Mr. Speaker, I thank my colleague very much for weighing in. Some explanation is needed.
It is not as if the debate is just starting now. It has been going on for decades and there is an accumulated series of studies, commissions, and citizens' assemblies on it. Eight out of nine of the serious ones have reported that a mixed member proportional system, MMP, is the best. We are standing here and saying that there are only two possibilities that would really work in Canada, and there is a consensus on that: a single transferable vote system, STV, or MMP. STV has no locally elected MPs—no single-member-constituency MPs. We personally believe, from all of the studies of the past 12 years, that Canadians would not accept that. Therefore, we are standing here and saying that the only other proportional representation system that would work in Canada is MMP. We have been studying it.

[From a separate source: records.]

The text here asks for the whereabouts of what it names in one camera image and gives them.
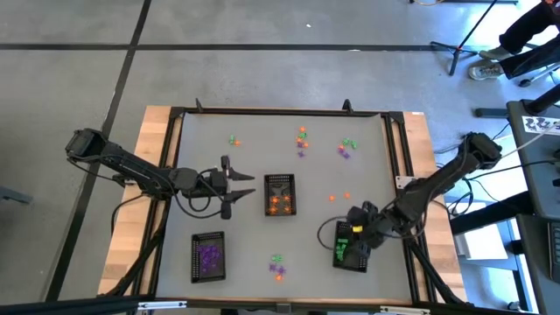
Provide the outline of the black stand post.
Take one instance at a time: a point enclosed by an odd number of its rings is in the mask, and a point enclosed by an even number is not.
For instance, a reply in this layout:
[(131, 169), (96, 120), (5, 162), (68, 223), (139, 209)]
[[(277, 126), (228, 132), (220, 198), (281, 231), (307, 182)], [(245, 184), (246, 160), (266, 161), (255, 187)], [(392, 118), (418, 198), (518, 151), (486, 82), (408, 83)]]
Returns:
[(532, 116), (538, 116), (548, 108), (560, 102), (560, 84), (555, 85), (546, 93), (542, 94), (533, 101), (528, 101), (523, 105), (525, 111)]

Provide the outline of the person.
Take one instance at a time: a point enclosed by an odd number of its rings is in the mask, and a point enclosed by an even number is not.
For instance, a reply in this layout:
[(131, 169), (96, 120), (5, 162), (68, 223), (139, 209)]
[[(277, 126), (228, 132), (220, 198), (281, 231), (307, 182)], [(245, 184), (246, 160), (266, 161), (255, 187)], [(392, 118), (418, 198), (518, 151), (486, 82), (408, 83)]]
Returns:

The fact is the Liberal Party has only recently begun to add a process commitment to look at proportional representation after the next election. It is not our fault that the Liberals are so far behind in thinking about this. The point is that if the Liberal Party were to stand up and move an amendment and say that it fully supported proportional representation, that proportional representation is what all parties should be committed to the next time around, that would change the debate because then we would only be arguing about which system. I have not heard that from the Liberal Party. It is very important to know.
What we have not heard is anything at all resembling a commitment to proportional representation, and that is not surprising when the leader of the Liberal Party is constantly saying that he does not support proportional representation, and giving bad reasons for not supporting it.